DairyReporter.com reports that Emergence client, Fredericton, NB and Buffalo, New York-based automated in-line milk monitoring system company, SomaDetect, has formed a partnership with Cornell University to conduct a series of research studies to further develop and validate their product.
The Cornell University Ruminant Center in the College of Agricultural and Life Sciences will conduct a series of studies to evaluate this new technology for its potential to improve the nutritional, health, and reproductive management of lactating dairy cattle.
These new studies will supplement an on-farm pilot program SomaDetect began in June 2017 in association with Milk2020 and the New Brunswick Crop and Livestock Health and Quality Program. The system showed promising results detecting progesterone levels, trace antibiotics residues, protein, fat, and other milk quality and cow health indicators in real time on working dairy farms.

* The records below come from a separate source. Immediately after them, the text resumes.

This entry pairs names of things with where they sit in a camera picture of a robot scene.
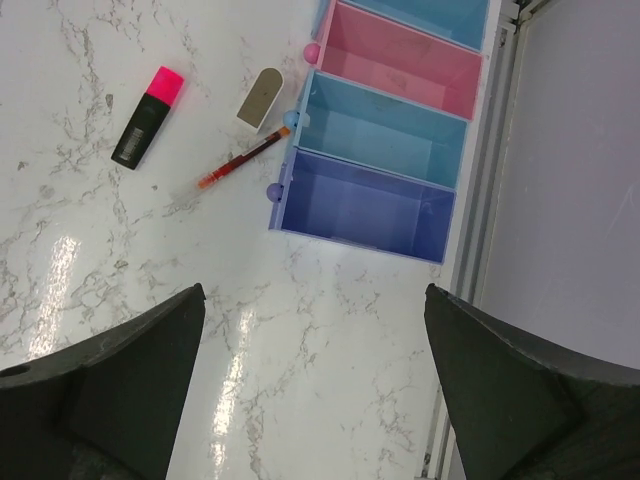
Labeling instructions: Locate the purple drawer bin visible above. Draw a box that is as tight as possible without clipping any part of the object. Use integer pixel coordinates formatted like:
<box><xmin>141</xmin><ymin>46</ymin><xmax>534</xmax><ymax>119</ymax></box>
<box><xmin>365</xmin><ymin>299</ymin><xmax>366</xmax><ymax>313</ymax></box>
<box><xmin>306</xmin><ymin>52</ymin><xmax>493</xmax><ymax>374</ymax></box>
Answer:
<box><xmin>266</xmin><ymin>147</ymin><xmax>455</xmax><ymax>264</ymax></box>

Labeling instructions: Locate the white pink correction tape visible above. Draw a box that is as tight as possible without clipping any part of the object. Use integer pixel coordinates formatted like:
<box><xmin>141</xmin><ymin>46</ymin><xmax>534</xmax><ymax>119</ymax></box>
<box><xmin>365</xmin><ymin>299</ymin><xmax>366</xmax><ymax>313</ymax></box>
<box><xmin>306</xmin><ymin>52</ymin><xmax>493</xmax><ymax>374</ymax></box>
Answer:
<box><xmin>235</xmin><ymin>67</ymin><xmax>284</xmax><ymax>132</ymax></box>

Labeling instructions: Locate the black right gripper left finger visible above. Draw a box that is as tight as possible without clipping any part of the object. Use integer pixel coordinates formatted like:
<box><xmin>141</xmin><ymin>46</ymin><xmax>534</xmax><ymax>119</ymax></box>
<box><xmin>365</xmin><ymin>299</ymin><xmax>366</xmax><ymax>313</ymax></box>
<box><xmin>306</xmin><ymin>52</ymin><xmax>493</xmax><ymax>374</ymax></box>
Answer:
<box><xmin>1</xmin><ymin>284</ymin><xmax>205</xmax><ymax>479</ymax></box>

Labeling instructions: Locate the pink highlighter black body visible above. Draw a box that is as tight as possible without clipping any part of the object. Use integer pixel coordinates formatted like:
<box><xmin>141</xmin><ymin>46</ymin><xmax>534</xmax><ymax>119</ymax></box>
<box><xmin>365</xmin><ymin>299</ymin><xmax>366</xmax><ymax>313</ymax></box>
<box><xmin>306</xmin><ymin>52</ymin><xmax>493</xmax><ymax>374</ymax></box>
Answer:
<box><xmin>111</xmin><ymin>66</ymin><xmax>184</xmax><ymax>170</ymax></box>

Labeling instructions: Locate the red ink pen refill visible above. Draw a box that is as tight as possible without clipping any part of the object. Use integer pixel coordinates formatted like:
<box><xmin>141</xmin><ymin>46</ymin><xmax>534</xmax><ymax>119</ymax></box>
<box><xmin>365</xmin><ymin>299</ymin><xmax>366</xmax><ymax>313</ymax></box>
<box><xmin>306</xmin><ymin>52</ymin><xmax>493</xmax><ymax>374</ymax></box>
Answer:
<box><xmin>171</xmin><ymin>126</ymin><xmax>291</xmax><ymax>205</ymax></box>

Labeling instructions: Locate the aluminium frame rail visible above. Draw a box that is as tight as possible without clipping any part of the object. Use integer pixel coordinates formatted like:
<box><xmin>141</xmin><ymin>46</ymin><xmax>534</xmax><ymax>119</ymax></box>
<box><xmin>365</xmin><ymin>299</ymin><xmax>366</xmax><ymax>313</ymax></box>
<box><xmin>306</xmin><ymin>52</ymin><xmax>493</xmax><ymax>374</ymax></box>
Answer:
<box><xmin>417</xmin><ymin>0</ymin><xmax>539</xmax><ymax>480</ymax></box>

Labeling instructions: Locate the pink drawer bin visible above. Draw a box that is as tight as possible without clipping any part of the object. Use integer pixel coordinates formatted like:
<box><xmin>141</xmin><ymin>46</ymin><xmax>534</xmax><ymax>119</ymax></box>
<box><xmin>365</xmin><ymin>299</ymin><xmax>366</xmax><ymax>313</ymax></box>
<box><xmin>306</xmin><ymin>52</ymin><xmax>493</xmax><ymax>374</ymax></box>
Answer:
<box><xmin>303</xmin><ymin>1</ymin><xmax>483</xmax><ymax>120</ymax></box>

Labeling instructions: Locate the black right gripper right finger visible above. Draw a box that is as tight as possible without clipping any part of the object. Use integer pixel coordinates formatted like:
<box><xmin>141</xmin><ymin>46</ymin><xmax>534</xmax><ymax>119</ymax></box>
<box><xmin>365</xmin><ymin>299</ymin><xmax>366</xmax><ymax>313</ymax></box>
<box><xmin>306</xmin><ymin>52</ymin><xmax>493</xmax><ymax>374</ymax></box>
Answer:
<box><xmin>424</xmin><ymin>284</ymin><xmax>639</xmax><ymax>479</ymax></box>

“We are incredibly excited to begin a research partnership with the University of Cornell to validate and further develop our automated in-line milk monitoring sensor. The University of Cornell and their Dairy research team are highly regarding in the industry and we couldn’t be more pleased to add their expertise on this project” says Bethany Deshpande, CEO of SomaDetect.
The research study with Cornell, led by Drs. Julio Giordano, Thomas Overton, and Daryl Nydam and funded with a grant from the New York Farm Viability Institute, will give SomaDetect the additional data necessary to further develop and refine the models used to assess these dairy quality indicators.
“Our team at Cornell University is excited to work on this research collaboration with SomaDetect,’’ Giordano said. “Unlocking the biological information present in cow milk through a non-invasive, fully automated technology will help us develop novel management strategies to improve the health and performance of lactating dairy cows.”
The technology will enable dairy farmers to know the health, reproductive status and quality of milk produced from each cow, resulting in better data for farmers, better milk for consumers and better lives for cows.
“The New York Farm Viability Institute has a long history of identifying and funding work that advances the use of data analytics to improve the profitability of New York’s farms,” said NYFVI’s Executive Director David Grusenmeyer. “As farmers, Farm Viability’s Board of Directors understands the potential of this work and the importance of this partnership,” added Grusenmeyer.